We've video called , it's definitely his photo

How does anyone do OLD if you shouldn't meet or believe anything anyone says, genuinely?

No one's saying you shouldn't believe anything anyone says.

But you also shouldn't believe everything anyone says. You should have an awareness that people do lie and manipulate.

I'm not saying you shouldn't give anyone a chance. But I absolutely believe you should walk away the very second a person makes you feel at all uncomfortable, and not give them the courtesy of meeting if they've managed to make you feel uncomfortable before then.

I'm concerned that you're so preoccupied with not wanting to be cynical that you're willing to overlook glaring red flags.

Ilovelurchers · 14/08/2023 19:57

My current husband and I messaged A LOT before the first meeting after matching on Tinder. I don't mean for a long period - we had a date within a week - but loads of times during the days. It wasn't a red flag in his case - we just clicked and had a lot to say to each other (and still do - as my friend said to me recently, tho not everything about him is perfect by any means, he is just so right FOR ME she can't imagine me with anyone different). I was chatting to a few other blokes at the same time, and while their messages would sometimes make me feel bored/crowded, I never felt like that about his.....

So no, it's not necessarily a red flag. And if he is at a wedding I guess he is probably feeling in a very romantic mood (possibly having a few drinks too?) so that might prompt him to be more gushing.....

If the chat flows naturally and you enjoy it, I wouldn't worry just because you feel you ought to (IYSWIM). However, totally different if you are NOT enjoying chatting or it is boring you/making you uncomfy......

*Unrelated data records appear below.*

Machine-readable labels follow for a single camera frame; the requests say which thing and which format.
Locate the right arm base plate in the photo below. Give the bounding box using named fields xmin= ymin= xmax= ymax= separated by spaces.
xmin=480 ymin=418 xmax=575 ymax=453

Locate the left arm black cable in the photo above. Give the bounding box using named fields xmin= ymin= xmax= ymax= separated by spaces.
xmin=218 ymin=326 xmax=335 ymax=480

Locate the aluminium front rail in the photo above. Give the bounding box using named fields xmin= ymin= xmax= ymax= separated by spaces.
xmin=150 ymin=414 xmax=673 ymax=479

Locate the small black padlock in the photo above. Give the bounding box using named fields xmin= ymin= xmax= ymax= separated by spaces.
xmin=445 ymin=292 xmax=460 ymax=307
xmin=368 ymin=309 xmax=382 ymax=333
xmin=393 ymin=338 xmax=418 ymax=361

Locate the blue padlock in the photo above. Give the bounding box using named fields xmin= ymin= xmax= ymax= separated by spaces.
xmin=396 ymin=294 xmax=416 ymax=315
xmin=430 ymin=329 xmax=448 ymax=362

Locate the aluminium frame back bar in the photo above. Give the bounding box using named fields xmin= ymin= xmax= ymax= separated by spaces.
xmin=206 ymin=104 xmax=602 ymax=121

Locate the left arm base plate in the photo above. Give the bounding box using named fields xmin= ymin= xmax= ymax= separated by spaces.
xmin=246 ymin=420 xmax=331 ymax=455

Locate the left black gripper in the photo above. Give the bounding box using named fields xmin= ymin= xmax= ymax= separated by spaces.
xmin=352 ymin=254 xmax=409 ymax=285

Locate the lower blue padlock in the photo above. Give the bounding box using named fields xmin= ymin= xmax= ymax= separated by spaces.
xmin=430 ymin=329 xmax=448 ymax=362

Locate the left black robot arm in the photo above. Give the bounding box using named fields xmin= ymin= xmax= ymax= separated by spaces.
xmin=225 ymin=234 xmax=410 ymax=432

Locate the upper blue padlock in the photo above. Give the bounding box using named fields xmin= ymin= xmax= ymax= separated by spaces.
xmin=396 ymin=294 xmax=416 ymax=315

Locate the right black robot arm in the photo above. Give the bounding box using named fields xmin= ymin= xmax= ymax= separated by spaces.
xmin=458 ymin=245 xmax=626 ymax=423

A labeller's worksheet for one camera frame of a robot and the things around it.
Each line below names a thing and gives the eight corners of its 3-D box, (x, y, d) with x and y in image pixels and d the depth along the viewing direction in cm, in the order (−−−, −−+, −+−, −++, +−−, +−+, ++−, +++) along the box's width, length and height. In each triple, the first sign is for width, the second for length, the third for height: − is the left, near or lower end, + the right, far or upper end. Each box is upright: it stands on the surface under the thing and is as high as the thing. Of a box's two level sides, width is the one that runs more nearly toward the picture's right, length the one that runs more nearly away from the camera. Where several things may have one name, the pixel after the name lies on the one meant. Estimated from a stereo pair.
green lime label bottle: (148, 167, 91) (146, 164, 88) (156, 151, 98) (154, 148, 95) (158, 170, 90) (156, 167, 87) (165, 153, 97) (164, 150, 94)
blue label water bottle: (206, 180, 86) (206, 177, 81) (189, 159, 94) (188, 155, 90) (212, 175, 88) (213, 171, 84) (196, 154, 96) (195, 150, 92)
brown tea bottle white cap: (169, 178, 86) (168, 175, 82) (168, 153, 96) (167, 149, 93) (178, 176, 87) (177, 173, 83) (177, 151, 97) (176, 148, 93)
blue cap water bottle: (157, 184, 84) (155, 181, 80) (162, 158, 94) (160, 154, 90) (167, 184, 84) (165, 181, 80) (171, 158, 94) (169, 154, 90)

Most things you have said about him sound pretty positive, so I would definitely meet if I were you! Providing you are still liking him and finding him interesting......

Good luck!

daisychain01 · 14/08/2023 19:58

100% @yellowsmileyface

it isn't until you actually meet the person, spend some time with them and get beyond the initial gloss that we all to some extent want to convey as part of the early dating process, that you can feel a degree of confidence that what they're telling you is reality.

Before then, take it steady and proceed with caution.